Lors d’une conférence de presse le 15 mai 2018, Paul François, président de l’association Phyto-Victimes, a dénoncé l’ambivalence du gouvernement. « D’un côté, le gouvernement souhaite sortir des phytos et de l’autre, il refuse de soutenir la création de ce fonds d’indemnisation. Les propos d’Agnès Buzyn, ministre de la Santé, tenus lors de l’adoption de la proposition de loi au Sénat le 1er février 2018, “nos connaissances sont insuffisantes sur les effets de ces produits” sont inacceptables. Ces arguments ne sont que des prétextes pour empêcher la création de ce fonds. Le gouvernement veut continuer à rendre invisible l’impact des phytos sur les agriculteurs, les riverains et l’environnement. Si le fonds voit le jour, ça les rendra visibles. Oui, les pesticides représentent un danger pour la santé publique. »

Négationnisme scientifique

Pour le sénateur Bernard Jomier, rapporteur de cette proposition de loi au Sénat, cette position du gouvernement est inadmissible. Donner cet argument de « manque de connaissances », c’est du « négationnisme scientifique. »

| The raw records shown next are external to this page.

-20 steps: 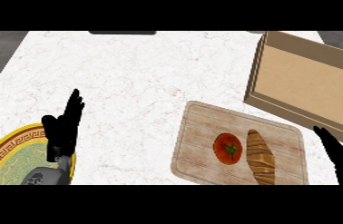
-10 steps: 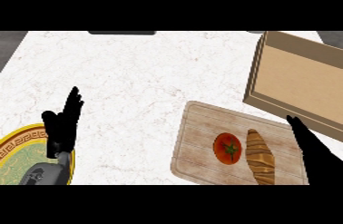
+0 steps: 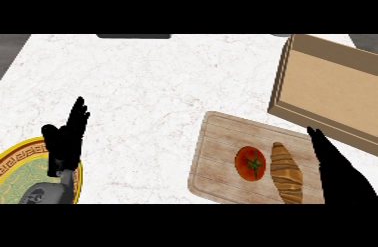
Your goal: Pick the croissant from the cutting board and place it in the cardboard box
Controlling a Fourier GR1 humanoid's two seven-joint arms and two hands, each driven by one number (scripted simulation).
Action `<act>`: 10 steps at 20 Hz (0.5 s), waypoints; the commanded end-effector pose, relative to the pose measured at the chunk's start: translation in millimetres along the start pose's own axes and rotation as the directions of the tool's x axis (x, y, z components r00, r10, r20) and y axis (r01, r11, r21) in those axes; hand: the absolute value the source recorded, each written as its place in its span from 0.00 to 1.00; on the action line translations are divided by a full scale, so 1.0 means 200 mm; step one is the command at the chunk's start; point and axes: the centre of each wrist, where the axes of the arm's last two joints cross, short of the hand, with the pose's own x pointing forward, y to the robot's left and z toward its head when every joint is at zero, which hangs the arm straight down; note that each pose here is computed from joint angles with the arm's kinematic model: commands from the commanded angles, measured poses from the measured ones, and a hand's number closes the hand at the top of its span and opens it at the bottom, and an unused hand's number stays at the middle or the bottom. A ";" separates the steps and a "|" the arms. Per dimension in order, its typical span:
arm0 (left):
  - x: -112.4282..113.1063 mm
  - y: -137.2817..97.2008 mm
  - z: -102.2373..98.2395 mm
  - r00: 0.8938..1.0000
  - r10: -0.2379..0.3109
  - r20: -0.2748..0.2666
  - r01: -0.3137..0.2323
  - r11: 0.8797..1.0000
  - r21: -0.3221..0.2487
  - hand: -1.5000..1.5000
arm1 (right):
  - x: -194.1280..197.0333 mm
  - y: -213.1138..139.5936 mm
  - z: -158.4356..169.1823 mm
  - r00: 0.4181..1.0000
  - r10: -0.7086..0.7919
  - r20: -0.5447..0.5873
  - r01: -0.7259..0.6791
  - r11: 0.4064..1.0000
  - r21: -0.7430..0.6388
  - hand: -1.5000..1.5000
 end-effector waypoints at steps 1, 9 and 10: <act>0.05 -0.07 0.01 1.000 0.023 0.012 -0.023 1.000 -0.011 0.50 | 0.10 0.01 0.00 0.980 0.050 -0.191 -0.045 0.999 0.027 0.00; 0.06 -0.04 -0.02 1.000 0.008 -0.001 -0.008 1.000 -0.009 0.50 | 0.04 0.05 -0.19 0.964 0.077 -0.256 -0.071 0.997 0.033 0.00; -0.06 -0.01 0.02 1.000 -0.012 0.010 0.011 1.000 0.008 0.50 | 0.05 0.01 -0.13 0.965 0.086 -0.246 -0.077 0.996 0.045 0.00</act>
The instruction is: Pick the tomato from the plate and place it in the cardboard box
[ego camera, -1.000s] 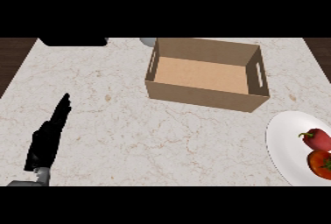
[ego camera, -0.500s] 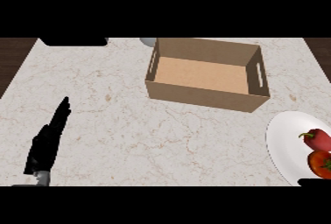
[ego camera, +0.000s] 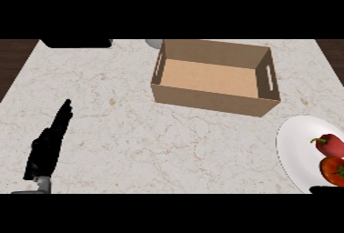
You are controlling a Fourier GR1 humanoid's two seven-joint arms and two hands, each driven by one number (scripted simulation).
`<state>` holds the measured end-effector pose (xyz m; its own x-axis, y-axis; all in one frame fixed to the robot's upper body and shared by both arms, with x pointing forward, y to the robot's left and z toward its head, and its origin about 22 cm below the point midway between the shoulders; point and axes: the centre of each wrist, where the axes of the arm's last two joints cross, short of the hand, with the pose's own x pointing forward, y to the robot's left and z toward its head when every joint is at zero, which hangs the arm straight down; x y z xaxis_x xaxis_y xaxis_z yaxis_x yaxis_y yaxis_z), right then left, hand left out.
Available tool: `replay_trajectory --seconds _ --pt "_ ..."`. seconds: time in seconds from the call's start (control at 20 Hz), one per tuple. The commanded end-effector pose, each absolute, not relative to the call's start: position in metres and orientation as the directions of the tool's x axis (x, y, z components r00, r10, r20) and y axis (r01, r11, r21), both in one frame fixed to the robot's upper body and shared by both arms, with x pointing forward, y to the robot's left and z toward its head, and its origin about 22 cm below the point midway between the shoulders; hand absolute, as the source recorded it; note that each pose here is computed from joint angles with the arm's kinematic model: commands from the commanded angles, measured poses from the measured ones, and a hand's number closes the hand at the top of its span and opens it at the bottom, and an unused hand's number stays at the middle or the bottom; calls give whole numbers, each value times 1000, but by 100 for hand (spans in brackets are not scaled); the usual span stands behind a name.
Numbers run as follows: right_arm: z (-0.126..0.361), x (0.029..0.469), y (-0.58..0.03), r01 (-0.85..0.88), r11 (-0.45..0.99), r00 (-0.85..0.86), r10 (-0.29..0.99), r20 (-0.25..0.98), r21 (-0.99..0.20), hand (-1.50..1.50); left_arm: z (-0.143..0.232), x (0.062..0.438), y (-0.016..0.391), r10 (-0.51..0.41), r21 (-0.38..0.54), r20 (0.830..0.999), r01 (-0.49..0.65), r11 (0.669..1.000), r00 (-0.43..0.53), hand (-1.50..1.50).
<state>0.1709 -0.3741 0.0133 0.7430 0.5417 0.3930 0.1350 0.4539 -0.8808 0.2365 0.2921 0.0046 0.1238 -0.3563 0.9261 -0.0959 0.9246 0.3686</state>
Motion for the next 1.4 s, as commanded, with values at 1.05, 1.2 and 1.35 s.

L’idée de ce fonds d’indemnisation n’est pourtant pas nouvelle et elle est prônée par plusieurs rapports. Nicole Bonnefoy, sénatrice de la Charente, auteur de cette proposition de loi, rappelle qu’elle le préconisait dès son rapport « Pesticides : vers le risque zéro » en 2012. Depuis, le rapport rendu public le 24 avril par les trois inspections (IGAS, IGF et CGAAER) préconise également la mise en place de ce fonds (1).

Parcours du combattant législatif

Pour la sénatrice, si « on peut parler de véritable parcours du combattant pour les malades pour la reconnaissance de leur maladie, on peut également parler de parcours du combattant pour les législateurs qui tentent par différents moyens de donner vie à ce fonds ».

« On ne lâchera rien »

Par ailleurs, « le financement de ce fonds a déjà été voté en décembre 2016 dans le cadre du projet de loi de finances rectificative, par le Sénat et l’Assemblée nationale », précise la sénatrice. Il s’agirait d’augmenter la taxe pour la phytopharmacovigilance déjà prélevée sur le prix de vente des produits phyto. « Il faudrait juste que la proposition de loi soit inscrite à l’ordre du jour de l’Assemblée nationale pour faire avancer les choses. »

En tout cas, Bernard Jomier prévient : « On ne lâchera rien jusqu’à la création de ce fonds. »

F.M.

(1) Dans ce rapport, l’Inspection générale des affaires sociales, l’Inspection générale des finances et le Conseil général de l’alimentation, de l’agriculture et des espaces ruraux ont estimé à environ 10 000 personnes sur 10 ans le nombre de « victimes potentielles pour lesquelles il existe une présomption forte de causalité entre la maladie de Parkinson et les hémopathies malignes, et l’exposition ». Le coût estimé sur dix ans varierait de 280 à 930 millions d’euros, soit de 28 à 93 millions d’euros par an.